*** Opening DATASET RECORDS ***
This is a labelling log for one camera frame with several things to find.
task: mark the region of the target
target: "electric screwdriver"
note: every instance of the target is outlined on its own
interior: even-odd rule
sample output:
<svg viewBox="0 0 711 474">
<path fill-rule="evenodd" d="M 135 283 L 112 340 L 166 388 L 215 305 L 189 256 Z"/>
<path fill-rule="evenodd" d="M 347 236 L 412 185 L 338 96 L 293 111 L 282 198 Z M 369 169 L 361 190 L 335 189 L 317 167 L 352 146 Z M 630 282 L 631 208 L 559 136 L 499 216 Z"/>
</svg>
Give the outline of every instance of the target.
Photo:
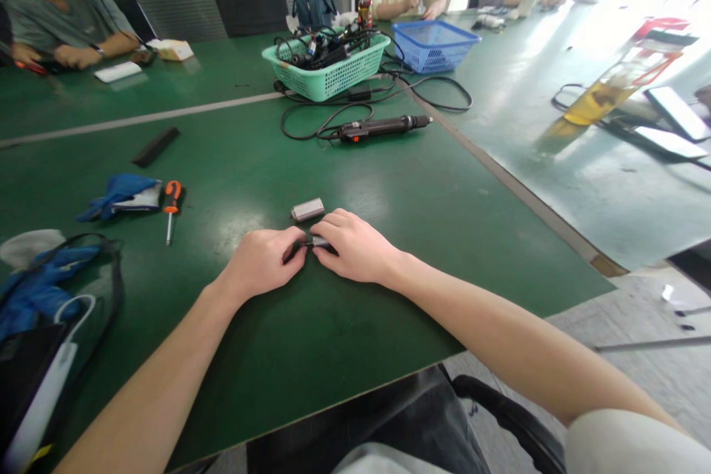
<svg viewBox="0 0 711 474">
<path fill-rule="evenodd" d="M 359 142 L 366 137 L 377 137 L 388 133 L 405 133 L 415 128 L 425 127 L 432 122 L 427 115 L 403 115 L 381 121 L 349 122 L 338 129 L 342 142 Z"/>
</svg>

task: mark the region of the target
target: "white sleeve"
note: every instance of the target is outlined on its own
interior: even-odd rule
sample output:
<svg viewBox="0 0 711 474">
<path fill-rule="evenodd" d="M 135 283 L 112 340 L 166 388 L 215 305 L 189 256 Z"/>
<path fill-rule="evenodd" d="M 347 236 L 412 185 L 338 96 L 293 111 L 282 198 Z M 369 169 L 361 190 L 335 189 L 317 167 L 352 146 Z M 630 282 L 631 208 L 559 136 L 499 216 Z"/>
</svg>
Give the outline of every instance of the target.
*** Closing DATASET RECORDS ***
All the records above need to be given again word for word. Skip the pictures.

→ **ANSWER TO THIS TASK**
This is a labelling log for one camera frame with several things to find.
task: mark the region of the target
target: "electric screwdriver"
note: every instance of the target is outlined on its own
interior: even-odd rule
sample output:
<svg viewBox="0 0 711 474">
<path fill-rule="evenodd" d="M 135 283 L 112 340 L 166 388 L 215 305 L 189 256 Z"/>
<path fill-rule="evenodd" d="M 347 236 L 412 185 L 338 96 L 293 111 L 282 198 Z M 369 169 L 361 190 L 335 189 L 317 167 L 352 146 Z M 630 282 L 631 208 L 559 136 L 499 216 Z"/>
</svg>
Give the outline of every instance of the target.
Photo:
<svg viewBox="0 0 711 474">
<path fill-rule="evenodd" d="M 359 142 L 366 137 L 377 137 L 388 133 L 405 133 L 415 128 L 425 127 L 432 122 L 427 115 L 403 115 L 381 121 L 349 122 L 338 129 L 342 142 Z"/>
</svg>

task: mark the region of the target
target: "white sleeve"
note: every instance of the target is outlined on its own
interior: even-odd rule
sample output:
<svg viewBox="0 0 711 474">
<path fill-rule="evenodd" d="M 135 283 L 112 340 L 166 388 L 215 305 L 189 256 Z"/>
<path fill-rule="evenodd" d="M 347 236 L 412 185 L 338 96 L 293 111 L 282 198 Z M 369 169 L 361 190 L 335 189 L 317 167 L 352 146 Z M 630 282 L 631 208 L 559 136 L 499 216 Z"/>
</svg>
Give the outline of every instance of the target.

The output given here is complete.